Starting at the line that contains "Offset from the" in the listing below, write out every line word for word until you have written the line that contains "(521, 356): 93, 21, -40".

## Records shown
********
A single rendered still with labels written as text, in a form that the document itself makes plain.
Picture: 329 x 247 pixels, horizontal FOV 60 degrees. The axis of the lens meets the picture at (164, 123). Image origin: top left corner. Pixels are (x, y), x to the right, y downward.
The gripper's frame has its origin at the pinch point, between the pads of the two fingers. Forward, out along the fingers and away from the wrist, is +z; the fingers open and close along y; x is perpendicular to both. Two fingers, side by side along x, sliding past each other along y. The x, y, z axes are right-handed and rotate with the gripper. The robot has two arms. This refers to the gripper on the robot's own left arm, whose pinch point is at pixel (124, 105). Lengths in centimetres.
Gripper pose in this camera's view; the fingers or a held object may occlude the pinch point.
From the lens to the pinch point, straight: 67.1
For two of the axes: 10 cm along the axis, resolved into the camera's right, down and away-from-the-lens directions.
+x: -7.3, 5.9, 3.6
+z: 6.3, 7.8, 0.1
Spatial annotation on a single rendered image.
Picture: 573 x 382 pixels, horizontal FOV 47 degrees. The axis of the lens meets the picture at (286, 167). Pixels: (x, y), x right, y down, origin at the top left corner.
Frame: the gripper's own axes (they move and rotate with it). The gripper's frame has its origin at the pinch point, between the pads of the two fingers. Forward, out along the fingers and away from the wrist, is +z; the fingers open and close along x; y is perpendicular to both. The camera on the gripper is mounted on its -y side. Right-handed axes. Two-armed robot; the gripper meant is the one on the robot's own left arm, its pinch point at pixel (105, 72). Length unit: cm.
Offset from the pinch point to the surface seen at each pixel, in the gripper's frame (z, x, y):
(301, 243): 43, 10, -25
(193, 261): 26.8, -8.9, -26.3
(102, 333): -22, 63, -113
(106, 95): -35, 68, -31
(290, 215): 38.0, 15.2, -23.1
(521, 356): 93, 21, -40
********
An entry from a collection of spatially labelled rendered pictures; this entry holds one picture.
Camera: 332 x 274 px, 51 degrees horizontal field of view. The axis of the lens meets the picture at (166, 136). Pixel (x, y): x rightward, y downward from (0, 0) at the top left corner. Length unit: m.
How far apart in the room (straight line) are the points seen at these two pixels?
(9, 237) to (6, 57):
********
## Written answer
Offset from the pinch point to the surface seen at each pixel, in the gripper's frame (z, x, y):
(301, 243): 43, 10, -25
(193, 261): 26.8, -8.9, -26.3
(102, 333): -22, 63, -113
(106, 95): -35, 68, -31
(290, 215): 38.0, 15.2, -23.1
(521, 356): 93, 21, -40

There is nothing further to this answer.